Xnu-QEMU-Arm64: iOS on QEMU - mmastrac
https://github.com/alephsecurity/xnu-qemu-arm64
======
albertzeyer
Probably the blog posts are a better starting point:

\- [https://alephsecurity.com/2019/06/25/xnu-qemu-
arm64-2/](https://alephsecurity.com/2019/06/25/xnu-qemu-arm64-2/)

\- [https://alephsecurity.com/2019/06/17/xnu-qemu-
arm64-1/](https://alephsecurity.com/2019/06/17/xnu-qemu-arm64-1/)

\- Here some more recent screenshots:
[https://twitter.com/JonathanAfek/status/1221719094661197825](https://twitter.com/JonathanAfek/status/1221719094661197825)

------
daeken
This is really awesome for kernel exploitation and such, but for more
practical application testing, I've been working on an alternative solution
for the last two months. Apple's iOS Simulator ships x86_64 binaries for all
the iOS frameworks, so you need to build your application specifically for the
Simulator in order for it to run; obviously a no-go for most cases, e.g. apps
from the store. So I wrote a translation layer that does ARM64 emulation of
the app, while translating calls from ARM->Native libraries and vice versa.

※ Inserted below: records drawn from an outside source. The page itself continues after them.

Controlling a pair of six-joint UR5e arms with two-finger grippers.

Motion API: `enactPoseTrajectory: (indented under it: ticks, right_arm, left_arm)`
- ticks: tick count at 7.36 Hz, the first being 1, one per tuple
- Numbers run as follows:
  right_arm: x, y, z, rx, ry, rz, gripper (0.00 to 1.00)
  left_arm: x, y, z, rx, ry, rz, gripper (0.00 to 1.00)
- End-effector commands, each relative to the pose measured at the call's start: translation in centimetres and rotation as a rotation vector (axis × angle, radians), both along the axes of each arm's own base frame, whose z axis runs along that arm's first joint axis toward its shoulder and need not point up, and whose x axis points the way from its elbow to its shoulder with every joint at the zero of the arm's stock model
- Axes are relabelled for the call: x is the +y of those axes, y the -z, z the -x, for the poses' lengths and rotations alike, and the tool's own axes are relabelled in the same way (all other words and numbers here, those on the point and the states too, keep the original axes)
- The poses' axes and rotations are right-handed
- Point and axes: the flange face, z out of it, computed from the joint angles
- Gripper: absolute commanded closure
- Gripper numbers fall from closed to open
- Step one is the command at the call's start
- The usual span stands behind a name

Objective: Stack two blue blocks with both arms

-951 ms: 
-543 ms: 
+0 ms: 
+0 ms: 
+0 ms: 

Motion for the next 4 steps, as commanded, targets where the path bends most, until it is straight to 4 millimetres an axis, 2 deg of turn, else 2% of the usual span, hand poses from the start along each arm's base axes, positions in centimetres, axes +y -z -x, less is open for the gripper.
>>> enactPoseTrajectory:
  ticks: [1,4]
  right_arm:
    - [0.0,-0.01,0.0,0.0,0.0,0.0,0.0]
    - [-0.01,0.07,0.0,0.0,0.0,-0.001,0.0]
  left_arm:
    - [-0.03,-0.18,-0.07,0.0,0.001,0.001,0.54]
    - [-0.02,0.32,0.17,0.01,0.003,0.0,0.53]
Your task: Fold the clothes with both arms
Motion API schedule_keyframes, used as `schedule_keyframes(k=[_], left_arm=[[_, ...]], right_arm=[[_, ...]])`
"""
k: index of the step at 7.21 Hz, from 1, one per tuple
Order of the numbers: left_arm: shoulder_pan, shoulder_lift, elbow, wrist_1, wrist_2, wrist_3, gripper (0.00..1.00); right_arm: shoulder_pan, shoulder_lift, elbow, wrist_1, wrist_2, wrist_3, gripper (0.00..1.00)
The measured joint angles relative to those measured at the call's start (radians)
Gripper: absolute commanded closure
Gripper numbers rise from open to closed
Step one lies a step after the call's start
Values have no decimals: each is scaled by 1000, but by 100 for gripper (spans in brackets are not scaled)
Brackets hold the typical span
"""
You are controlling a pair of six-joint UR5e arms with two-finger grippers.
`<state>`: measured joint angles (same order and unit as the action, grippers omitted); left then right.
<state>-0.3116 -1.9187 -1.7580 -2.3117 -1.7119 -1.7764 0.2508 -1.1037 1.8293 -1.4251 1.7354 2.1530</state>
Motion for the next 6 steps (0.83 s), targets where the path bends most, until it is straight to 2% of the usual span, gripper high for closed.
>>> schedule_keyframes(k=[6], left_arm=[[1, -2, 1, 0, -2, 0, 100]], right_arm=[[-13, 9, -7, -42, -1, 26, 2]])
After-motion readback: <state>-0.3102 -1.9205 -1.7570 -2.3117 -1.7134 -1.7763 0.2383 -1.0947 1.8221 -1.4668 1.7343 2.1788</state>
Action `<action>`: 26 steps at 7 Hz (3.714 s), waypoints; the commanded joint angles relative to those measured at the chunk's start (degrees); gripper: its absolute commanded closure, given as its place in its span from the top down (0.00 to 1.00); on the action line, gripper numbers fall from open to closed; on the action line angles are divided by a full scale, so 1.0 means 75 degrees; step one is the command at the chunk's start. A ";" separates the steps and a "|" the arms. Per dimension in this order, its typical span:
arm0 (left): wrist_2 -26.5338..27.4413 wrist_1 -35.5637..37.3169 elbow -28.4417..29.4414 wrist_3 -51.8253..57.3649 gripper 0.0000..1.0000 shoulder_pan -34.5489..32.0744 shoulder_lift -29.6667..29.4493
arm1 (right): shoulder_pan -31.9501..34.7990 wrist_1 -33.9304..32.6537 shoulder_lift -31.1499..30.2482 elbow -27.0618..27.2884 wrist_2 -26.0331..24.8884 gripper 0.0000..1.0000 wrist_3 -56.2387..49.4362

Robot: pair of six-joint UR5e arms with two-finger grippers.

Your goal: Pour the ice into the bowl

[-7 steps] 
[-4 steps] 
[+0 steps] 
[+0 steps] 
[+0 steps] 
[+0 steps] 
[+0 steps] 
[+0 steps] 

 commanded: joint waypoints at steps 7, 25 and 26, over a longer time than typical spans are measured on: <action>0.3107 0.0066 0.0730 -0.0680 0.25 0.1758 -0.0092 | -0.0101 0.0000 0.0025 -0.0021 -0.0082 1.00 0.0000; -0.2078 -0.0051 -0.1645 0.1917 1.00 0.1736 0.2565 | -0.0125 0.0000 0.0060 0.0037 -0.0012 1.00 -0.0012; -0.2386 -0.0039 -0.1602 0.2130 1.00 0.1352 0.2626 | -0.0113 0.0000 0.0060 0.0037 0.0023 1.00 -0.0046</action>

It currently supports most non-Swift apps and a small number of Swift apps;
once I have proper Swift support, pretty much everything should Just Work
(TM). Planning on releasing by end of month (hopefully) for $100/year, aimed
primarily at bug bounty hunters and pentesters, though there's nothing
stopping you from just using it to play an iOS-specific game or somesuch. If
you're curious, you can see Xcode debugging an ARM64 app from the App Store
here -- all of their inspection tools work out of the box!
[https://twitter.com/daeken/status/1242684576738271233](https://twitter.com/daeken/status/1242684576738271233)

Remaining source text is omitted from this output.